Updated: Mar 2
As time went on. Which was not much, I was trotting around on her. I didn't look great. I probably didn't feel great to Freedom bouncing around on her back like a small sack of potatoes but we were doing it, this sitting trot thing.
We also had a new playmate. My uncle's horse had a little colt. He was the most curious thing. He came up to me the day he was born unafraid. Because there was no way I was getting close to him if he was near his mom. I never saw a horse that young so I was pretty smitten by him and he loved to gum my hands to death. As he got old her he discovered Freedom and was sooo in love. He would follow us around pretty far from his mother. Jump on Freedom. Nom nom on her tail. His love was unrequited. Freedom tolerated his presence but at times was annoyed with his pestering her haha. He followed us into the river one time but then did not enjoy the water and ran back to his mom.
There was also another little horse born in October. I would see her on the side of the road on the way to our farm from the city. Unfortunately, we did not live on the farm all the time. Summer was over and during the week we would live in the city where I would go to school. I enjoyed seeing the little filly run around when we would pass by.
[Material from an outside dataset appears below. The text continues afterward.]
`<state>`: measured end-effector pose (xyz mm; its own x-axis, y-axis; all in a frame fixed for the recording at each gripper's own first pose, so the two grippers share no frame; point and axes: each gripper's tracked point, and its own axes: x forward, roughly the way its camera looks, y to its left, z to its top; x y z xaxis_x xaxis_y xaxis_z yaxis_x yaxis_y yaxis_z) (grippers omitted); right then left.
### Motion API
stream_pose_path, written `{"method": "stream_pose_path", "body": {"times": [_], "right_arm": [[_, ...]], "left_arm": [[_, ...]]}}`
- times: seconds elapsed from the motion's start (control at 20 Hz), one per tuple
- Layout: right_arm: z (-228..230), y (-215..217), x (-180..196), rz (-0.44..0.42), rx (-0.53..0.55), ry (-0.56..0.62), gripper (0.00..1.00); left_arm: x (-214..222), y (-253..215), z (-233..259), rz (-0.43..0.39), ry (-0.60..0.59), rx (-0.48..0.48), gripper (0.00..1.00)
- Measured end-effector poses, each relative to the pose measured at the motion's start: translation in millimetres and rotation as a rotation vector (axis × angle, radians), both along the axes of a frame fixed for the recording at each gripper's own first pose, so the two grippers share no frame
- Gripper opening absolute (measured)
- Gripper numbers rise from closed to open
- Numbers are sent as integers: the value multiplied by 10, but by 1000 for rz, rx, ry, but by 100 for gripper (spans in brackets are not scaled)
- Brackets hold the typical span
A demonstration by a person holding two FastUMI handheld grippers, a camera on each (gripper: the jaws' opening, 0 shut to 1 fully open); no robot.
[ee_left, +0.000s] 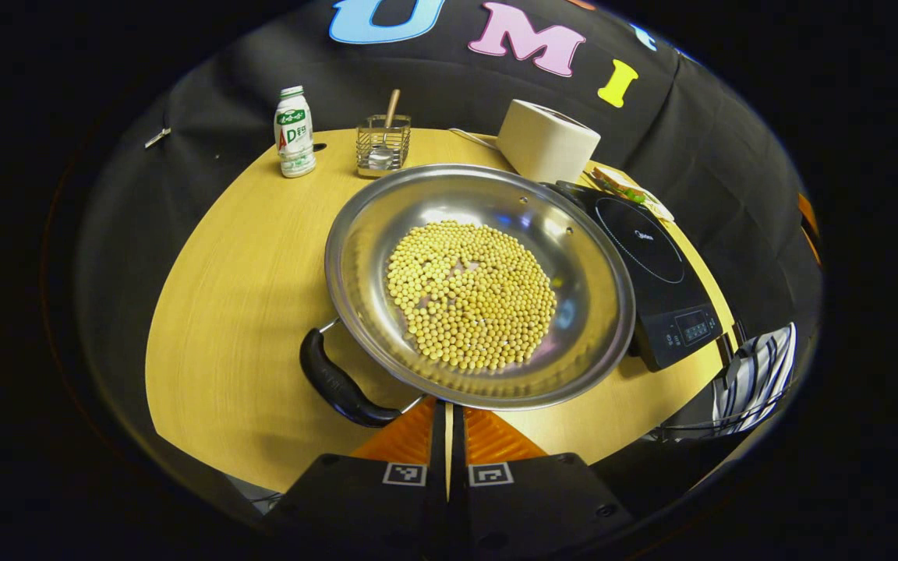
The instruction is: First push the handle of the pot to place it horizontally, then grasp the pot with both hands and set it on the induction cooktop.
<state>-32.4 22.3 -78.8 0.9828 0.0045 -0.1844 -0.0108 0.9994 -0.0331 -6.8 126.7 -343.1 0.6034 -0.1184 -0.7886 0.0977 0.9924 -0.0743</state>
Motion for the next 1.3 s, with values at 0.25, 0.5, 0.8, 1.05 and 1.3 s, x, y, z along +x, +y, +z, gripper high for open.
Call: {"method": "stream_pose_path", "body": {"times": [0.25, 0.5, 0.8, 1.05, 1.3], "right_arm": [[-133, 26, 28, -9, 22, 52, 99], [-226, 54, 69, -19, 31, 83, 99], [-385, 185, 127, -2, 39, 132, 99], [-457, 289, 241, 4, 54, 145, 99], [-785, 676, 271, 82, 78, 241, 98]], "left_arm": [[141, 325, -18, -4, 0, 53, 5], [325, 678, 54, 92, -12, 25, 7], [528, 957, 138, 144, -35, 16, 5], [754, 1161, 178, 168, -37, 56, 5], [853, 1307, 260, 242, -49, 42, 7]]}}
I cannot for the life of me remember if Freedom and I ever got to the point of cantering. I have a faint memory but can't tell if it is that or a wishful dream. I believe we did not get to that point but we were close because I remember being very happy and felt very safe riding her at a trot and was less likely to lose my balance trotting around.
We got a call late one night from my aunt. Freedom had somehow slipped under the fence and got caught in it. I remember thinking. Don't worry we are coming to help you as I grabbed my stuffed animal horse blaze for comfort which I never really did. I was very worried. When we arrived she had already been freed by my cousin but was wandering in between my grandparent's house and my aunt's.
Note: Back then there were no vets to help especially for big animals. Which I am so glad is not the case nowadays.
She had cuts all over her body, but none of them seemed deep or horrible. Just so many. She also would not eat. Even the forbidden banana leaves I went and got for her that were her favorite. She would put it in her mouth but spit it out. She kept neighing. She was never a loud horse so it was weird hearing her in distress. We got my uncle's horse to keep her company but that mare was aggressive and Freedom seemed more confused and disinterested. I got her to follow me back home. She just was not herself. Like she couldn't really see us. She was constantly moving, lying down, standing up, pacing.
My dad suggested we put her back in the field for the night and maybe all the attention and commotion was stressing her out. She did keep neighing for a while but seemed to settle.
It was late into the night and I was told to get some rest. I was the first to wake up as soon as any amount of light was showing.
I went to the pasture.
It felt empty.
I called for her. Nothing. I looked out and saw nothing. But notice our family dog was at the far-end corner of our pasture. I ran over and saw Freedom lying down. I got closer and then I knew why everything felt so empty. She was gone.
It was hard. I didn't know what to do but I was young and kind of in shock, it felt like it wasn't actually happening. She was buried in the far corner. I remember some relatives asked my mom if they could eat her. At the time I was like, Oh hell no! I think my mom knew the answer but I was so upset people would even think that. My uncles buried her and I remember my uncle holding her feet and telling her what a good horse she was.
Time does heal. It was my first big loss. I lost my friend. She was an amazing horse. She really built my confidence up and showed me how great horses could be. How she got under the fence is a question I still wonder about from time to time. She did have a bit of a limp. My cousin said she was playing music on her radio and then she heard all this commotion. Was Freedom lonely and trying to get closer to the music but slipped? Was she bitten by a snake (most likely a cobra) as that would explain why she panicked and got worse because was never the type to panic like that?
I don't dwell on it too much, if it didn't happen I wouldn't have met all the other horses that came after. This was a bit of a sad end to her very short story but Freedom was just the first of many stories. My childhood was never boring. She really started it all and not too long after I was wanting a horse again really bad as I missed her and all that we did. I wanted to fill the void that she left behind.
Remember those two baby horses I mentioned earlier? Oh they filled that void alright and not always in a warm fuzzy feel-good way. Speaking of fuzzy. I don't have many pictures of Freedom. We had a nice camera (for its time) but limited space. I mean it used a floppy disc to record pictures if you get what I am trying to say. I plan to paint her. Just deciding digital or watercolor.
I attach songs to memories and feelings. The song that always brings me back to Freedom and literally makes me cry at times is "The Call" by Regina Spektor. The song is calm and reassuring like Freedom was but also very sad. Lol and the lyrics segway into Frisky and I. 🤣 The funny thing is this song was released years after Freedom was gone but when I heard it just all the emotions came rushing to me. The year it was released was when I really started feeling that strong bond again with Frisky and Hidalgo and my skills in horsemanship we getting confident again.